The New York Times featured Lee Drutman's report for Democracy Fund's Voter Study Group: 

I am not usually fond of the “this one chart explains everything” genre of political analysis, but every rule has exceptions, and I’m going to make one for a chart that accompanies a new survey on the 2016 election. It helps explain why Donald Trump won the presidency and why his administration is such a policy train wreck, why Democrats keep losing even though the country seems to be getting more liberal, and why populist surges are likely to be with us for a while — a trifecta of rather important explanations.
The survey was conducted by the Democracy Fund Voter Study Group, with an accompanying report written by Lee Drutman, and it assesses voter sentiment along two axes: On the horizontal, economic issues, including welfare, entitlements, trade and inequality; on the vertical, moral/identity issues, from abortion and transgender rights to views of race, gender, immigration and Islam.
The resulting chart, Figure 2 of the report, places voters into four quadrants — one consistently conservative, one consistently liberal, and then a more populist quadrant (for cultural conservatives who lean left on economics) and a more consistently libertarian quadrant (for social liberals who are fiscal conservatives).
Three things leap out.

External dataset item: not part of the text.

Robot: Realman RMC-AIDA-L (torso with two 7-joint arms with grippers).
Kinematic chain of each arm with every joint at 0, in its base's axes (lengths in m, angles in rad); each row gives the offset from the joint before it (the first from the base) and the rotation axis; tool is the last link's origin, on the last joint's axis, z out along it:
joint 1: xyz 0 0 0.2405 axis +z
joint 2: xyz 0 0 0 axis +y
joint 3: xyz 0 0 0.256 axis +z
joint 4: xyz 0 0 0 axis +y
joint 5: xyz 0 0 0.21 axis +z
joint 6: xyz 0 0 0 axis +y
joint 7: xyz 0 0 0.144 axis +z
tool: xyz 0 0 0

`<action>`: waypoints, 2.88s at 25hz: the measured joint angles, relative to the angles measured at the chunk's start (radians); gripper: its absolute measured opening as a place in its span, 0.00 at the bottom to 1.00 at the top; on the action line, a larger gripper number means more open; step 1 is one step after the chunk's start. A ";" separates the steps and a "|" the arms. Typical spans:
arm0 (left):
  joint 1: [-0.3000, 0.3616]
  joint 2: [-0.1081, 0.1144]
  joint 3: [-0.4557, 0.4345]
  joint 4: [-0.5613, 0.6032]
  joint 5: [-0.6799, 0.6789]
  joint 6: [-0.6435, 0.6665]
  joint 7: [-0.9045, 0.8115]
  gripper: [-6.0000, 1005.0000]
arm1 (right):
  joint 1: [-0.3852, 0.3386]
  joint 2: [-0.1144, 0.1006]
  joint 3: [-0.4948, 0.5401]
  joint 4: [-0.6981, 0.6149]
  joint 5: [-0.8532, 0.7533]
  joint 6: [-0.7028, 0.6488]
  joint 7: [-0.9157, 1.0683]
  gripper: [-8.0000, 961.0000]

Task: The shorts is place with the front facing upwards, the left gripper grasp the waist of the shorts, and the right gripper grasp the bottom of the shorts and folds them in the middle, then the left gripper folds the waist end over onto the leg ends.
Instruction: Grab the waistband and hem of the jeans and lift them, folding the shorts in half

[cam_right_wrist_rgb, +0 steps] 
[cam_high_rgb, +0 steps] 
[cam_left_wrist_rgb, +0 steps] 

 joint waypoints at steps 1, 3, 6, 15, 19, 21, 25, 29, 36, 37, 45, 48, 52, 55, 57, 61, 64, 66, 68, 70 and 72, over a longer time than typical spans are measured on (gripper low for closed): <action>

The first is the diversity of opinion within the Trump coalition about economics. Americans who voted Republican in 2016 tend to embrace some form of social conservatism, but on economic policy they lean only slightly to the right — spreading out across the economically liberal/socially conservative quadrant as well as the consistently conservative one. Indeed, the typical Republican voter’s views on economics and the safety net are relatively close to the center of public opinion as a whole.